Havoc Engine kullanılarak tamamlanmış olan oyunun en önemli kısımlarından biri de bulmacalar. War, sadece yok etmekte çok başarılı değil, aynı zamanda bulmaca çözmekte de bir hayli kabiliyetli. (Eminim pazar günlerinin yarısını gazetedeki çengel bulmacalarla geçiriyordur) Ancak oyuncu kabiliyetli mi? İşte bu kısım oyunun oynanabilirliği açısından çok hayati bir soru. Eğer siz de benim gibi “Tuşa bastım, heykeli sağa çektim, haa pardon heykeli sola çekecekmişim, bastığım düğmeye de basamamışım” gibi hatalar yapan ve bu tür bulmacalar sevmeyen biriyseniz başınız dertte. Oyunun yarısına kadar ortalama bir zevkle oynamışken, bir süre sonra gerçekten de yorucu ve hatta sıkıcı bir hale geldi. Oyunda, onlarca kez “Ya ben War’um, neden bulmaca çözüyorum?” şeklinde haykırışlarım oldu, kedim korktu. Ben hiç bu tür engeller olmasın demiyorum ama sayıları abartılmış. Daha az olsaydı, tadında olabilirdi.
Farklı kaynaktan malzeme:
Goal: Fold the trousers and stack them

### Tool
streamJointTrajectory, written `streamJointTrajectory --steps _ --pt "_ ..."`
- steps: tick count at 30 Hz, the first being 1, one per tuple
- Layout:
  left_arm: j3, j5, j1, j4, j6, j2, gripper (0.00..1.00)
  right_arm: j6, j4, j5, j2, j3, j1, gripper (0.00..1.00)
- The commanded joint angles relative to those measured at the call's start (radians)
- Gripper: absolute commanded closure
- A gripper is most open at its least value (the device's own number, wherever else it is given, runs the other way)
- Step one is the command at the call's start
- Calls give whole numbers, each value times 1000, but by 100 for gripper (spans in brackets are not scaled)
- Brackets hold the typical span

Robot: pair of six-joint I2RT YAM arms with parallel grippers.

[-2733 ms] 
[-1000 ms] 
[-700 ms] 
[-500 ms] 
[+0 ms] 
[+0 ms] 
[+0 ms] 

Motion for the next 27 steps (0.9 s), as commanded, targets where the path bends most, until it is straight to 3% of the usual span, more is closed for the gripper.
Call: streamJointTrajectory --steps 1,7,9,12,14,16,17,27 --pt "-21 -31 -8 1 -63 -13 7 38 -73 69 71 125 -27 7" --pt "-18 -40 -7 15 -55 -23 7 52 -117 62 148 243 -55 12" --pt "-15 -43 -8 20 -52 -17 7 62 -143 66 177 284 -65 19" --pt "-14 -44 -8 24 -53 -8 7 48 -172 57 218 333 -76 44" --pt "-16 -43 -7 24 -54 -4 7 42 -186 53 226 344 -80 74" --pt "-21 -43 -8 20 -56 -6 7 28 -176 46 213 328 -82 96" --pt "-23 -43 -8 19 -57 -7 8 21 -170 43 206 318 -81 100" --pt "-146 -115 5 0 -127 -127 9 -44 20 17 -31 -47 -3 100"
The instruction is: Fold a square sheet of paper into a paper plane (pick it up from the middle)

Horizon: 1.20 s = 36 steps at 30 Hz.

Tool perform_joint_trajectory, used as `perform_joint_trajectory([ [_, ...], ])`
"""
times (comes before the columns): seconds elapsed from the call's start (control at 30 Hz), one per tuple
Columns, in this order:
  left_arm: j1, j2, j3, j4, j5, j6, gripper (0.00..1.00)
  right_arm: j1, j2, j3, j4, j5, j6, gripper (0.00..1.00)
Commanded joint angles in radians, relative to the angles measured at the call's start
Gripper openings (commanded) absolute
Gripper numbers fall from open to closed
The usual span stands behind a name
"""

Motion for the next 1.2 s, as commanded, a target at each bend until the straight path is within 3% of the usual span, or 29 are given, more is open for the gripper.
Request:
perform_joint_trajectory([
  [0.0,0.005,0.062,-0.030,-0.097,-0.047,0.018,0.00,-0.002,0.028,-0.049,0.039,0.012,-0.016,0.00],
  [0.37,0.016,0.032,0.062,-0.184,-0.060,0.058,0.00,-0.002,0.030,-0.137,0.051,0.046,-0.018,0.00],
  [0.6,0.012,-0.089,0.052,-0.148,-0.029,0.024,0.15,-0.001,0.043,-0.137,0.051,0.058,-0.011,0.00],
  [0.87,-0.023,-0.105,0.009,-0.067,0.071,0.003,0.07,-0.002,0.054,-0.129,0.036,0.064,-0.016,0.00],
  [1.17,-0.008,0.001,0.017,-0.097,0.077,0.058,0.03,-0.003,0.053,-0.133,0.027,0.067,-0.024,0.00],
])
Apartman Yüksekliğindeki Boss’lara Selam Olsun

Hack And Slash oyunlarında adettendir; mutlaka bölüm sonlarında büyük bir Boss olmalı. Boss savaşları oyunun kesinlikle artı olarak bulduğum taraflarından. Zor dövüşler ve cutseen’lerin ayrı dikkat istemesi ilgi çekici ve insanı dövüşün biraz daha içine sürükleyici olmasını sağlamış. Kısacası sevdim, güzel bir meydan okuma olmuş. Fazla ‘spoiler’ olmasın ama kendileriyle dövüşürken sadece kılıç ve özel güçlerimizi kullanmıyor, çevrede olan eşyalardan da hayati seviyede destek alıyoruz. Yani eğlenceli dövüşler bizi bekliyor.

Bu arkadaşı beslemek için acaba neyden, ne kadar gerekir?

Oyunun kontrolleri sağlam, kısa sürede ne ile kaçılır ve ne ile ‘combo’ yapılır öğreniyor ve rahatlıkla uygulayabiliyorsunuz. Kılıcımız haricinde oyunda ilerledikçe bulduğumuz ikinci silahımız da hem dövüşlere renk katıyor hem de bulmacaları çözmemizi sağlıyor. Birden fazla ikincil silah olması da oyuncuya tercih hakkı vermiş. Yani satın aldığınız combo’larla ve ikincil silah seçimleriyle oyuncu, daha kendine has bir dövüş tarzı oluşturabiliyor. Kısacası War, savaş konusunda bir çok oyuncuya yardımcı oluyor. Az biraz da RPG ögesi eklenmiş.

Korkmak Gereken Şey Ölüm Değil, Savaş!

Başlıktaki gibi kelime oyunlarına da arada sırada baş vuran War, hikayesiyle, hikayeyi takip etmeyi seven oyunculara da güzel bir çağrıda bulunuyor. Oyunun genel felsefesi kes, kes, bulmacayı çöz, kes, kes, kaybol, bulmacayı çöz, kes” şeklinde olsa da hikayemiz merak uyandırıcı. Öncelikle iyi ya da kötü olmayan bir varlığı yönetiyoruz. Dolayısıyla aslında kimseden değiliz ve bir çok noktada herkes karşısındayız. Hatta oyun içinde zaman zaman bu durum bile değişebiliyor. Herhangi bir seçim özgürlüğüm yok, ‘linear’ senaryo devam ediyor ama oyuncuyu sıkıyor.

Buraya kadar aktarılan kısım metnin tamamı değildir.